Dichanthelium leucothrix

Scientific classification
- Kingdom: Plantae
- Clade: Tracheophytes
- Clade: Angiosperms
- Clade: Monocots
- Clade: Commelinids
- Order: Poales
- Family: Poaceae
- Subfamily: Panicoideae
- Genus: Dichanthelium
- Species: D. leucothrix
- Binomial name: Dichanthelium leucothrix (Nash) Freckmann

= Dichanthelium leucothrix =

- Genus: Dichanthelium
- Species: leucothrix
- Authority: (Nash) Freckmann

Species of graminoid

Dichanthelium leucothrix, commonly known as rough witchgrass, is a species of perennial graminoid in the family Poaceae found throughout the Americas.

== Description ==
Rough witchgrass has distinct basal rosettes and occasional branching from nodes above the base. Culms range from 30 to 65 cm tall, with slightly bearded nodes and internodes that are either smooth or softly hairy. Leaf blades are up to 6 cm long and 2–5 cm wide, glabrous above with coarse hairs near the base, softly hairy beneath, and have scabrous, sometimes ciliate margins. Sheaths are sparsely pilose or glabrous, and the ligules are ciliate, measuring 2–3 mm long.

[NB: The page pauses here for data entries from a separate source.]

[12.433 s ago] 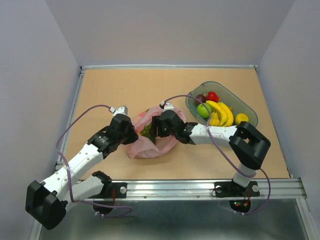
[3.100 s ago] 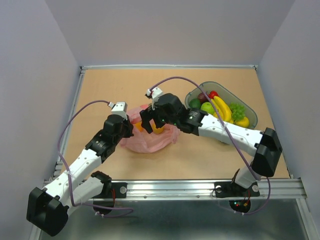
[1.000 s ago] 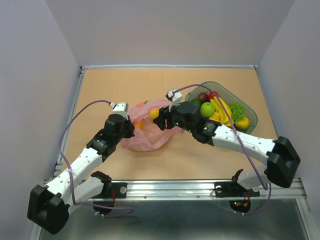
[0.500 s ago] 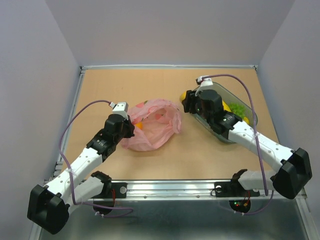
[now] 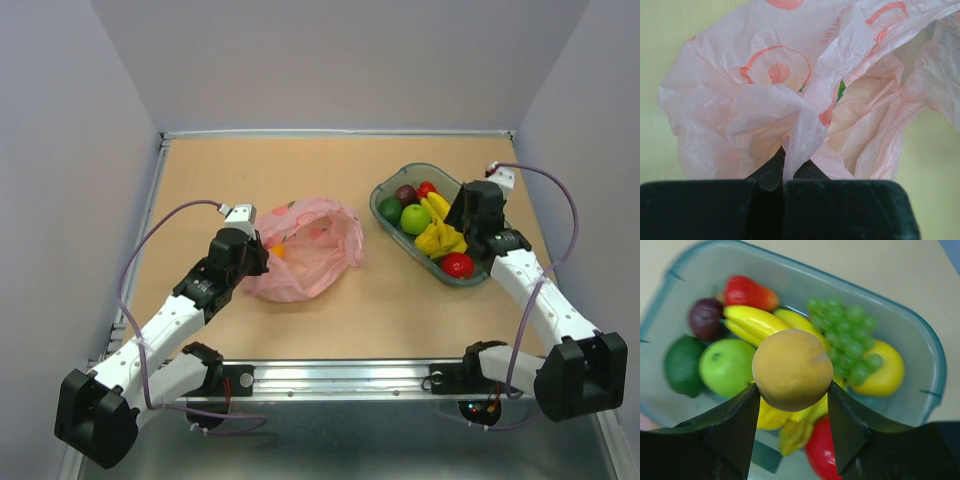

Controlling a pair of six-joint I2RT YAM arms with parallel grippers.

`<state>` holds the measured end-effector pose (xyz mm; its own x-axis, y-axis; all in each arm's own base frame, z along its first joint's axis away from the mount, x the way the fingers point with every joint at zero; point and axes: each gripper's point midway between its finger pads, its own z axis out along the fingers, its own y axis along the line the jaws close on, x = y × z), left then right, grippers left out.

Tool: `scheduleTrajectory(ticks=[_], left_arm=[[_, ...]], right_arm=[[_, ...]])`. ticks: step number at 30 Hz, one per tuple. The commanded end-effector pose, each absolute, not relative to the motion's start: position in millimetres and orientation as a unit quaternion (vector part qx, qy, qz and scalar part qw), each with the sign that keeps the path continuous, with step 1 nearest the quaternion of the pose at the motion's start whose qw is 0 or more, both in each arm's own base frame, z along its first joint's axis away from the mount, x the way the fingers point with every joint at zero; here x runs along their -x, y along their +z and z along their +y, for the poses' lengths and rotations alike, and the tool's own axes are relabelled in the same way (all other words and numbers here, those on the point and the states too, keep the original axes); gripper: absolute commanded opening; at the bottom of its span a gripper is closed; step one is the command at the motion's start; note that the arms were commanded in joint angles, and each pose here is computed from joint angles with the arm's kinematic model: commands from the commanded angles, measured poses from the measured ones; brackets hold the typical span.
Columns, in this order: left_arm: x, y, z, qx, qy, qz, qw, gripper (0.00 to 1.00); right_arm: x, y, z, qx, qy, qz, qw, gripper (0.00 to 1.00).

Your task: Untie the knot of the plastic bag and take out the fruit

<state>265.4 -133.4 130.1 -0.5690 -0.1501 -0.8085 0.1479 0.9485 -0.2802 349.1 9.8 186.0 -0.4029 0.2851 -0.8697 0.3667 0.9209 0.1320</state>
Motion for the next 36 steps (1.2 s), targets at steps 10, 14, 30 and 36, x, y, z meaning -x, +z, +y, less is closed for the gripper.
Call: scheduleTrajectory(ticks=[10,14,30,36], left_arm=[[-275,147,-134,0.009,-0.165,0.857,0.488,0.00],[-274,147,-134,0.010,-0.165,0.857,0.488,0.00],[-260,184,-130,0.150,-0.211,0.854,0.452,0.85],[-255,191,-123,0.216,-0.209,0.849,0.434,0.89]], right_arm=[[-285,104,-46,-0.324,-0.084,0.866,0.373,0.06],[-282,98,-54,-0.342,-0.094,0.862,0.361,0.38],[-305,202,-23,-0.248,0.012,0.849,0.466,1.00],[-305,212,2,-0.197,0.071,0.856,0.472,1.00]])
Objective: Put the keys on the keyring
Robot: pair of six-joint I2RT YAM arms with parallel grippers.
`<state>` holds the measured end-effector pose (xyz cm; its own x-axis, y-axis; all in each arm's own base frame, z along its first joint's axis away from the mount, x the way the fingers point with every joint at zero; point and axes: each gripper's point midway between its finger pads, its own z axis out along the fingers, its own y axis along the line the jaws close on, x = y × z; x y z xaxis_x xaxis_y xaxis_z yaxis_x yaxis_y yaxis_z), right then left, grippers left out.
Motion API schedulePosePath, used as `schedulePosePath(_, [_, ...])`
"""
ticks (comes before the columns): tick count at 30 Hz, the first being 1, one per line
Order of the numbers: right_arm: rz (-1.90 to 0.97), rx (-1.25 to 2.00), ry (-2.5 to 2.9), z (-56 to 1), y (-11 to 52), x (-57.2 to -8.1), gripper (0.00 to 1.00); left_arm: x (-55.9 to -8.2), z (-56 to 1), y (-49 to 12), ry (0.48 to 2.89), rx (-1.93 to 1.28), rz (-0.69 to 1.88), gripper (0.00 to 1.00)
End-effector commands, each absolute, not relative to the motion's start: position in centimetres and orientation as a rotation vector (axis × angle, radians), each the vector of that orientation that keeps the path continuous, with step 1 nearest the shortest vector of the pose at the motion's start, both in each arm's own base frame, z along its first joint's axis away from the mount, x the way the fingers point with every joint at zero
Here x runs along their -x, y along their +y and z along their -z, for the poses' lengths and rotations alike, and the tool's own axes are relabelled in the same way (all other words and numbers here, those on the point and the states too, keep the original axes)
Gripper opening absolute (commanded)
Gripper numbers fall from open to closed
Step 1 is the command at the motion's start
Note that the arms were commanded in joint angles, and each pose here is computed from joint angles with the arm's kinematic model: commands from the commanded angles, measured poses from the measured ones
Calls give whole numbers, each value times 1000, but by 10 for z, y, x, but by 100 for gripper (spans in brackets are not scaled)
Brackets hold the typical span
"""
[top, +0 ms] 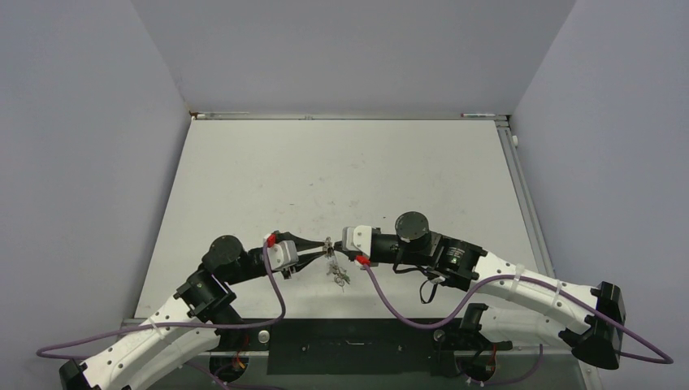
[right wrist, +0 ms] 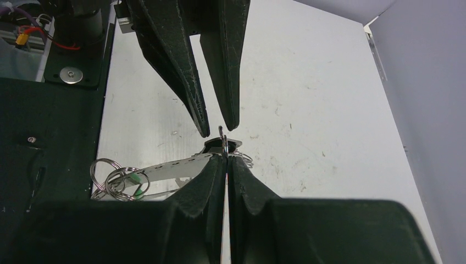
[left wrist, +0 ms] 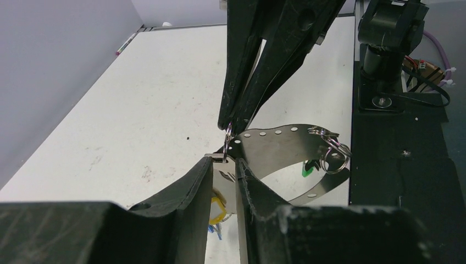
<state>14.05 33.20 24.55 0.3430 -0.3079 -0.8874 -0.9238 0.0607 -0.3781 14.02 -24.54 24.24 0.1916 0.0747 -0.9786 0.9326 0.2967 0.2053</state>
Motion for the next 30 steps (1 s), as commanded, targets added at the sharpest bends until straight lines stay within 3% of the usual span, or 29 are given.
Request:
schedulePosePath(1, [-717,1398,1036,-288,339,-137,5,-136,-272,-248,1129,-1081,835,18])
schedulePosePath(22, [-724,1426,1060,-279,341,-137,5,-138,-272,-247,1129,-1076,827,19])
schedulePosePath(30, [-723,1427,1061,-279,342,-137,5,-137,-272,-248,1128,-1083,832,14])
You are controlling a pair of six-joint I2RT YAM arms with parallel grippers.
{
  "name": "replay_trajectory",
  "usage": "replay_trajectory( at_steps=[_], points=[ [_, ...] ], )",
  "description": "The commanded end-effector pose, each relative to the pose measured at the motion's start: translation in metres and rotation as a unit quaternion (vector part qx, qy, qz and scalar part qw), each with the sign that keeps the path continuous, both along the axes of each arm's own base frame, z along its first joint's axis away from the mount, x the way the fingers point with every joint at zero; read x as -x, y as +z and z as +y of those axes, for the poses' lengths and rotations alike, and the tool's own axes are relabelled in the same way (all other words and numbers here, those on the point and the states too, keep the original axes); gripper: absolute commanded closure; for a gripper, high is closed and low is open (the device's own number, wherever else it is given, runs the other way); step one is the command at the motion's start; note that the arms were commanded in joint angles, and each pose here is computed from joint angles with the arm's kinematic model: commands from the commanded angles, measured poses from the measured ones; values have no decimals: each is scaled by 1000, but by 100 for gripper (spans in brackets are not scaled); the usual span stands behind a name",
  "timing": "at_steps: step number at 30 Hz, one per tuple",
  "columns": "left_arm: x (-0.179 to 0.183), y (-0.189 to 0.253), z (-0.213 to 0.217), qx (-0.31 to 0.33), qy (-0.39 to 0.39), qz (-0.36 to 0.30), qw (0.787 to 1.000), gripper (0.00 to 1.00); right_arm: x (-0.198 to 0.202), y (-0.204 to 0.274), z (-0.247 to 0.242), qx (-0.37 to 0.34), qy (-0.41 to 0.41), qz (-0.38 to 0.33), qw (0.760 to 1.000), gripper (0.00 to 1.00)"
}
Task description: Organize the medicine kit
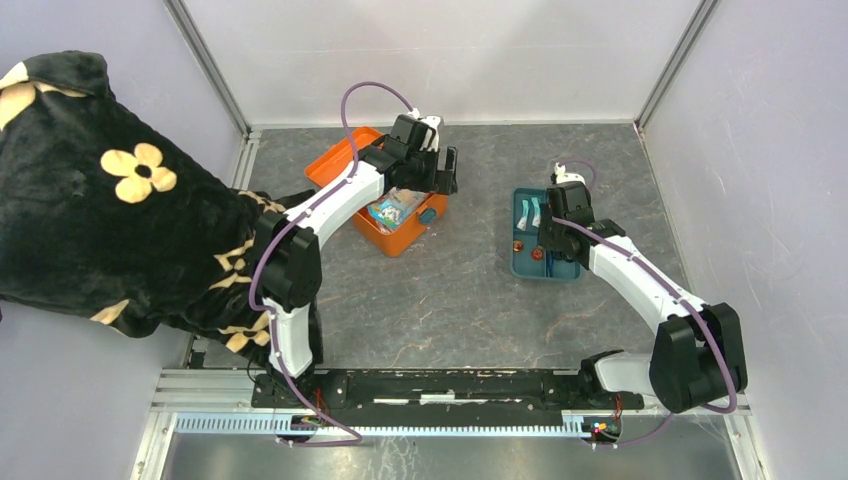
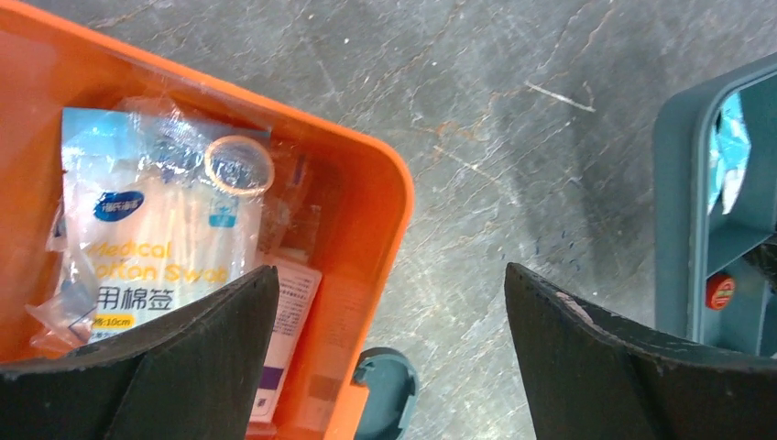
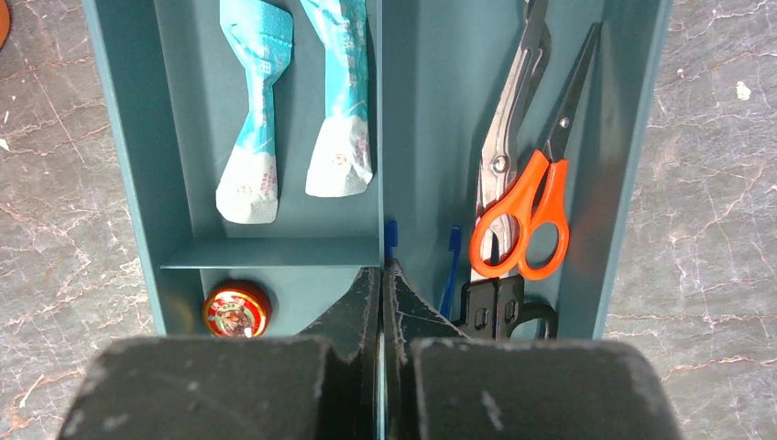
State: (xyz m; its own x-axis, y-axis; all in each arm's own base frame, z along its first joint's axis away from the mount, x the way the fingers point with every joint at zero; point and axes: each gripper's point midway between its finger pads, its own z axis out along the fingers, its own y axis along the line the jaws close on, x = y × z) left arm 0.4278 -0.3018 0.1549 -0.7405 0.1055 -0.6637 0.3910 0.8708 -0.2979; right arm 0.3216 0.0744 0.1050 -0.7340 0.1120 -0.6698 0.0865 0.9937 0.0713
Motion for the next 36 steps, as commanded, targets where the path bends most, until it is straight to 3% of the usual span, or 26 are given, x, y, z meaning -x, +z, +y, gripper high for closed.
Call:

The panicle is 3–6 cm long and 2.5–4 cm wide, with spreading branches that are smooth or slightly hairy. Spikelets are small and ellipsoid (1.2–1.4 mm long), with smooth stalks. The first glume is truncate or acute, very short (0.2–0.5 mm), and may be glabrous or pubescent. The second glume and sterile lemma are pubescent and obtuse, while the fertile lemma and palea are hardened and measure 1.1–1.5 mm long.

== Distribution and habitat ==
In the United States, rough witchgrass is found in southern New Jersey south to Florida and west to Texas. It is also found in the West Indies and northern South America. It grows in wet sandy, peaty, or mucky soil of pinelands and depression marshes.

== Ecology ==
Rough witchgrass responds positively to fire, which stimulates the seed bank, leading to an increase in distribution and abundance.

It flowers from May through October.